CashScript can prepare transactions for both BCH WalletConnect and WizardConnect. For smart contract dapps, the main differences are that BCH WalletConnect is a single-address wallet protocol with transaction and message signing, while WizardConnect is HD-wallet-aware and can support custom extensions but does not provide a generic message-signing method.

BCH WalletConnect

The BCH WalletConnect spec lays out a BCH-specific API for how Bitcoin Cash dapps can communicate with BCH wallets. BCH WalletConnect uses the generic WalletConnect transport layer, but the messages being exchanged are Bitcoin Cash-specific.

The standard is supported in multiple wallets and dapps. You can find a list of Bitcoin Cash dapps supporting WalletConnect on Tokenaut.cash.

tip

The specification is called wc2-bch-bcr and has extra discussion on the BCH research forum.

signTransaction Interface

Most relevant for smart contract usage is the BCH WalletConnect signTransaction interface.

signTransaction: (wcTransactionObj: WcTransactionObject) => Promise<SignedTxObject | undefined>;
interface WcTransactionObject {
// the spec also allows for a tx hex string but CashScript returns the libauth transaction object
transaction: TransactionCommon;
sourceOutputs: WcSourceOutput[];
broadcast?: boolean;
userPrompt?: string;
}

type WcSourceOutput = Input & Output & WcContractInfo;

interface WcContractInfo {
contract?: {
abiFunction: AbiFunction;
redeemScript: Uint8Array;
artifact: Partial<Artifact>;
}
}

interface SignedTxObject {
signedTransaction: string;
signedTransactionHash: string;
}

CashScript TransactionBuilder has a generateWcTransactionObject() method for creating the WcTransactionObject.

Spending User Inputs

Use placeholderP2PKHUnlocker(userAddress) for P2PKH inputs that should be signed by the connected wallet.

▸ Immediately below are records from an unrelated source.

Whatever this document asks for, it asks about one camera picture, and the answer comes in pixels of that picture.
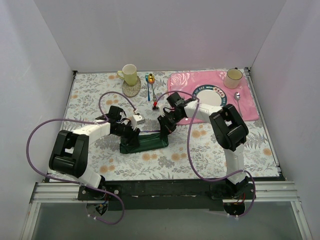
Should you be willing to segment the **dark green cloth napkin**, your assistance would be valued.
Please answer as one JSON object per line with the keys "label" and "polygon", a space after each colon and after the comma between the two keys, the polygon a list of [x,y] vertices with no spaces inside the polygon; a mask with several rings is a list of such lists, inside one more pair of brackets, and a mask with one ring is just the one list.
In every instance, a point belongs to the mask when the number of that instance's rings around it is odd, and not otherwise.
{"label": "dark green cloth napkin", "polygon": [[124,138],[121,138],[119,151],[121,154],[133,154],[166,148],[168,145],[167,136],[161,137],[160,133],[152,133],[139,135],[133,145],[125,144]]}

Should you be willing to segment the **purple spoon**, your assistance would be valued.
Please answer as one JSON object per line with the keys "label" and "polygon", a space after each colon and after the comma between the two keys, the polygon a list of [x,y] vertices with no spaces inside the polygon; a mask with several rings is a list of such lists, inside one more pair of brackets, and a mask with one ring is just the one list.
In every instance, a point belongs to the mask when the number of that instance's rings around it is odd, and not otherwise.
{"label": "purple spoon", "polygon": [[141,133],[159,133],[160,130],[142,130]]}

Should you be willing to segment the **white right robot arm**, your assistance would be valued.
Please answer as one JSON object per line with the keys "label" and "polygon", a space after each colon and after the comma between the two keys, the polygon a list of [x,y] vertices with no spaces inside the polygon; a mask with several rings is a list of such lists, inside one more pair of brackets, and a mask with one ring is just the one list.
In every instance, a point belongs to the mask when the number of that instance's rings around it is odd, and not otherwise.
{"label": "white right robot arm", "polygon": [[164,138],[173,133],[177,124],[188,118],[210,123],[218,144],[223,148],[226,161],[226,176],[217,179],[207,179],[210,183],[210,193],[213,199],[230,197],[237,199],[245,193],[249,183],[245,173],[244,144],[249,130],[237,109],[232,104],[213,106],[201,103],[195,95],[188,99],[180,96],[181,91],[169,91],[167,102],[171,108],[166,111],[160,107],[157,118],[160,125],[160,136]]}

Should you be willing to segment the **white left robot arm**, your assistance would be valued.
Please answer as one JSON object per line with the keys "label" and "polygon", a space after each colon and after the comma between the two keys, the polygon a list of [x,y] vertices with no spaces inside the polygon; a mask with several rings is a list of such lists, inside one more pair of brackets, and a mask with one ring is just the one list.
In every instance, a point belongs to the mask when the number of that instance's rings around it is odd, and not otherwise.
{"label": "white left robot arm", "polygon": [[115,135],[129,147],[139,147],[140,129],[124,117],[122,108],[111,106],[107,114],[99,116],[92,124],[73,131],[61,130],[56,138],[49,168],[67,175],[77,182],[90,186],[89,194],[95,200],[106,196],[105,178],[88,165],[89,146],[97,140]]}

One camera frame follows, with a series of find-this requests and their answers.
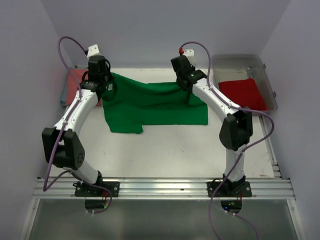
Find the green polo shirt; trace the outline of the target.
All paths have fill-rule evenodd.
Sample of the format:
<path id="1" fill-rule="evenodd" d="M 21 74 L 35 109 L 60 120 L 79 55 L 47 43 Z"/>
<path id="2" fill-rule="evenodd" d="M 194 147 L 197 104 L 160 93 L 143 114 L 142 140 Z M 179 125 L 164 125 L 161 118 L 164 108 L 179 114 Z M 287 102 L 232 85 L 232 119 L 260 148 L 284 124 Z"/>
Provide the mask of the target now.
<path id="1" fill-rule="evenodd" d="M 113 133 L 141 134 L 144 126 L 209 123 L 207 105 L 175 82 L 142 83 L 117 73 L 113 78 L 101 98 Z"/>

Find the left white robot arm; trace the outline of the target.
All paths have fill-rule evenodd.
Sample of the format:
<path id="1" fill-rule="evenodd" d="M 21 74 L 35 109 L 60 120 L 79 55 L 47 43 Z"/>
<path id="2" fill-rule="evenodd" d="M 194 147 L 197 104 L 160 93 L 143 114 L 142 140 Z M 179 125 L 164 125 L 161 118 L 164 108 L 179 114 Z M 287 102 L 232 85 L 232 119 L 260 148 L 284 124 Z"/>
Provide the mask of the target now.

import { TransactionBuilder, placeholderP2PKHUnlocker } from "cashscript";

async function proposeWcTransaction(userAddress: string) {
// Use a placeholder unlocker which will be replaced by the user's wallet
const placeholderUnlocker = placeholderP2PKHUnlocker(userAddress);

// Use the CashScript SDK to construct a transaction
const transactionBuilder = new TransactionBuilder({ provider });
transactionBuilder.addInputs(userInputUtxos, placeholderUnlocker);
transactionBuilder.addOpReturnOutput(opReturnData);
transactionBuilder.addOutput(contractOutput);
if (changeAmount > 550n) transactionBuilder.addOutput(changeOutput);

// Generate a WalletConnect transaction object with custom broadcast and prompt options
const wcTransactionObj = transactionBuilder.generateWcTransactionObject({
broadcast: true,
userPrompt: "Create HODL Contract",
});

// Pass wcTransactionObj to the WalletConnect client
// See the signWcTransaction implementation below
const signResult = await signWcTransaction(wcTransactionObj);

// Handle signResult success / failure
}

Spending From A User Contract

Use placeholderSignature() and placeholderPublicKey() for contract arguments that should be filled in by the wallet.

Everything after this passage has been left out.